Wednesday, June 18, 2008

Resource Independence

Consider this scene: politicians are complaining loudly about the United States' reliance on other countries for an essential input to the nation's economy. They say resource independence is long overdue.


No, iron. In the 19th century, cheap iron and steel meant farm tools, pipes, nails and -- most important of all -- railroads for a young and rapidly growing nation. Iron rails were to the American economy then what oil is to it now. Europeans took the place of Arabs.

In 1839, Nicolas Biddle, the former president of the Bank of the United States, complained, "With all the materials for supplying iron in our own lands, the country has been obliged to pay enormous sums to Europeans for this necessary article....This dependence is horrible....This costly humiliation ought to cease forever."
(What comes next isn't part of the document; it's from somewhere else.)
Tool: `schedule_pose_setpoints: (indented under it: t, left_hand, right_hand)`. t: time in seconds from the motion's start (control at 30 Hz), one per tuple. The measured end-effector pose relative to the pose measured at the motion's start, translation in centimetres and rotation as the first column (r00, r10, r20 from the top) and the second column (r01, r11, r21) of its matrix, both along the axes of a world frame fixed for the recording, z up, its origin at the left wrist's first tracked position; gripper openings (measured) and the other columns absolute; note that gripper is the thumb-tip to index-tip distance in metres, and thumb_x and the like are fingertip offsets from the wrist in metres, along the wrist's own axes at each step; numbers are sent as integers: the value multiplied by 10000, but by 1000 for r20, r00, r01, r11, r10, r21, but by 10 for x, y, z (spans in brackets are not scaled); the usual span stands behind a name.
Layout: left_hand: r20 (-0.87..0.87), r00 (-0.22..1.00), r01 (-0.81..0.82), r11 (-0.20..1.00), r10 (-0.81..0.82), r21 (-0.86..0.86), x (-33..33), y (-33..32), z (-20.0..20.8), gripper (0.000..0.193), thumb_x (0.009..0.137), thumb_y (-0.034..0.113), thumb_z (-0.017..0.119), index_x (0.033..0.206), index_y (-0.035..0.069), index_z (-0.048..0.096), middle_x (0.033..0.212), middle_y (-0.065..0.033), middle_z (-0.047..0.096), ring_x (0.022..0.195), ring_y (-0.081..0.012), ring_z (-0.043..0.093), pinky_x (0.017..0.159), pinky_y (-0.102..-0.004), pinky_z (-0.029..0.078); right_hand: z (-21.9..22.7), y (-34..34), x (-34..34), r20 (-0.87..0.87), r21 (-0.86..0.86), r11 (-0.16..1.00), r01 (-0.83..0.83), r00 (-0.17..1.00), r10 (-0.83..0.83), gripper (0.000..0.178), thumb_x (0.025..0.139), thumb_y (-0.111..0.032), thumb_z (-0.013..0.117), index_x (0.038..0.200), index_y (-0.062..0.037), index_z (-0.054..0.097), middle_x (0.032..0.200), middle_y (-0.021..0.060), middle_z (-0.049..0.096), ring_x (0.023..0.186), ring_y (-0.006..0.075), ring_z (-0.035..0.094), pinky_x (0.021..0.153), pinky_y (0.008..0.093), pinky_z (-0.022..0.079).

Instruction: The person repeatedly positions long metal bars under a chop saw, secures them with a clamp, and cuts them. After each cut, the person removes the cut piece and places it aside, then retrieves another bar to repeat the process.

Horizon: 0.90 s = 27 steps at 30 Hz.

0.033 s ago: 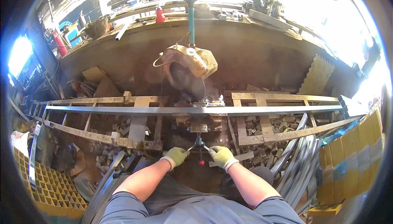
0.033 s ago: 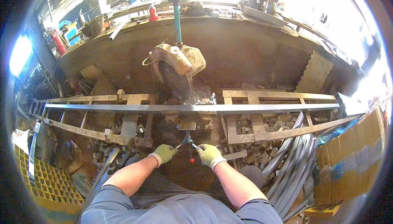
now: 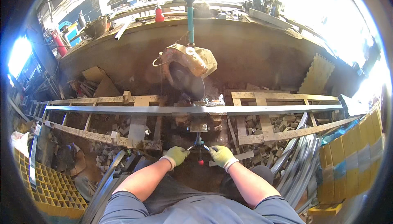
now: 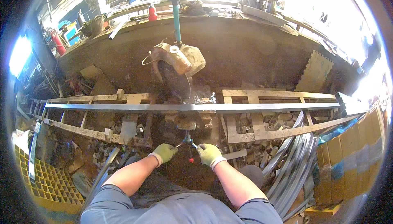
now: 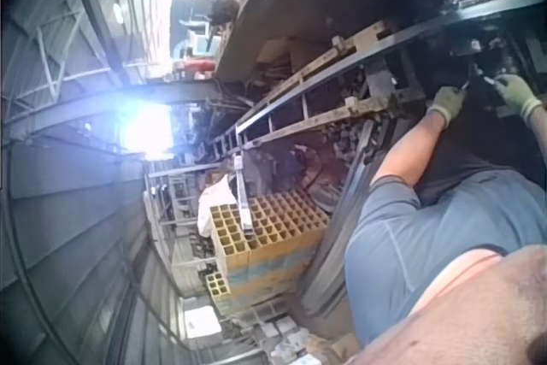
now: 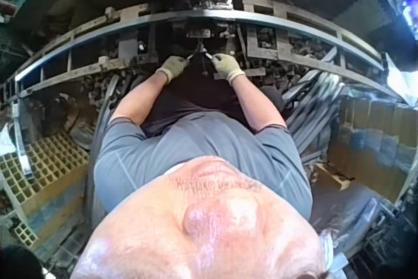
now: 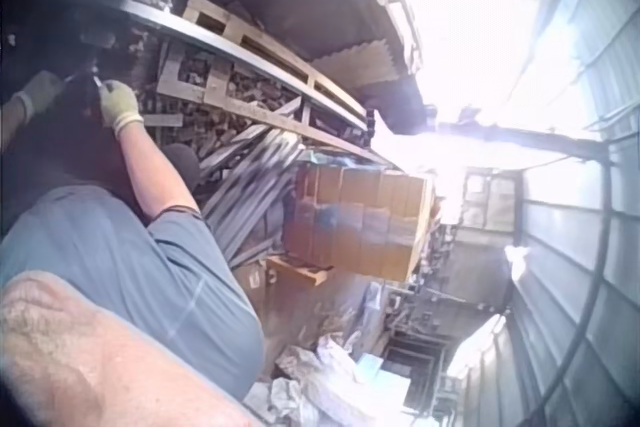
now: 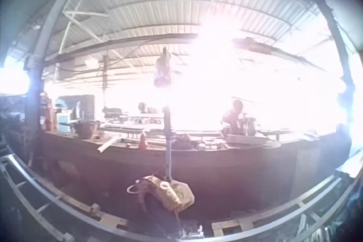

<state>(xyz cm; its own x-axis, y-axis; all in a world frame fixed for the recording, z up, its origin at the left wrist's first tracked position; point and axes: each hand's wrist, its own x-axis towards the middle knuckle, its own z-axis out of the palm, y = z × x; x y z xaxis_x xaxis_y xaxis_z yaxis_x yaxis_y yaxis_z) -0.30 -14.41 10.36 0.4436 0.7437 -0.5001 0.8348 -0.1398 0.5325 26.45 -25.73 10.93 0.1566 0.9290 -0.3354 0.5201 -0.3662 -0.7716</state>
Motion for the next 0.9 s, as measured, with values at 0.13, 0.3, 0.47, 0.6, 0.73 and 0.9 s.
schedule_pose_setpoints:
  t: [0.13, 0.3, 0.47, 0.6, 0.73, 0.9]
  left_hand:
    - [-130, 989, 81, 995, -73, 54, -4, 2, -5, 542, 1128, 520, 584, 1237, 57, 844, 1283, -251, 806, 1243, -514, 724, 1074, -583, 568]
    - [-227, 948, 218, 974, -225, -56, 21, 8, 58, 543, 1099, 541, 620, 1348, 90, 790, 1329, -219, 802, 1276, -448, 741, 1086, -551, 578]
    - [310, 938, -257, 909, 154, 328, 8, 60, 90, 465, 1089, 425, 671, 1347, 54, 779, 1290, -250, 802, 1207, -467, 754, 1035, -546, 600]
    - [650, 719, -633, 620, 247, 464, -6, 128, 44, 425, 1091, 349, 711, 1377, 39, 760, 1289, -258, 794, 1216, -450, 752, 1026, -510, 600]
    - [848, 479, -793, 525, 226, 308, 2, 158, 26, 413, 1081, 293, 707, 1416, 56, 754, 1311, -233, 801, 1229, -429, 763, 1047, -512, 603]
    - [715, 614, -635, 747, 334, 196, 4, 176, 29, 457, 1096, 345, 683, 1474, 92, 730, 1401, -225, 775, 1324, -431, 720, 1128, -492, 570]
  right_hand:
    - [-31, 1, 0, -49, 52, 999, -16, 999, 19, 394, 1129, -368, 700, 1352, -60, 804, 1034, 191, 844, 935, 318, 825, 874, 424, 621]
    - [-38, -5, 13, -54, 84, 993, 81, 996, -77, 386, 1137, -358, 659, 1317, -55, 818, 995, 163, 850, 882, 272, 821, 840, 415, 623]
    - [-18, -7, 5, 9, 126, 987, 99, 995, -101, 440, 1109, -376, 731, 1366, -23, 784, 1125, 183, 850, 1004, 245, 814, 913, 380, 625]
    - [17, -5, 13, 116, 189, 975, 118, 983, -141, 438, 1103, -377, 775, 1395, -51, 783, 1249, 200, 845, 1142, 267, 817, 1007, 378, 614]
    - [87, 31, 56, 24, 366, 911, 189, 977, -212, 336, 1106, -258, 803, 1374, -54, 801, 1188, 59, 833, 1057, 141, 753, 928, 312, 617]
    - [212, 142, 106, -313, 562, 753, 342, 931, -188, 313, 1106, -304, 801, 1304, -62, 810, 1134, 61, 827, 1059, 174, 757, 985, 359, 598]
It wasn't until 1846, however, that the first iron rails were produced in America. They came from a most unlikely source. George Selden Scranton, Joseph Scranton and William Henry Scranton set up their iron works in Pennsylvania. They tried to make pig-iron at first, and then nails. Neither product made them any money. To add insult to injury, their work earned them the political and social ill-will of nearby Wilkes-Barre and surrounding farmers. Rather than being welcomed as wealth-creators and innovators, the Scrantons were personae non gratae.

Desperate for a success and on the edge of bankruptcy, the gutsy Scrantons decided to try making iron rails, even though they had never made one before. They were stepping into the ring with the British, the reigning heavyweight champ of rail making. In a classic entrepreneurial move, they managed to win a two-year contract for 12,000 tons of rails for the New York and Erie Railroad.

Now all they needed to know was how to make the product they had agreed to deliver. Amazingly, they figured out how to make the rails, build bthe last furnaces, import the ore and limestone, and to transport the finished rails to the work site. They delivered their final shipment four days before the end of their contract.

The story of the Scrantons contains two lessons. First, politicians have always worried about resource dependence. Today's calls for energy independence are just new words to an old song. Second, entrepreneurial determination, bravado, and desperation, not political favors or high poll numbers, is what the Scrantons used to succeed.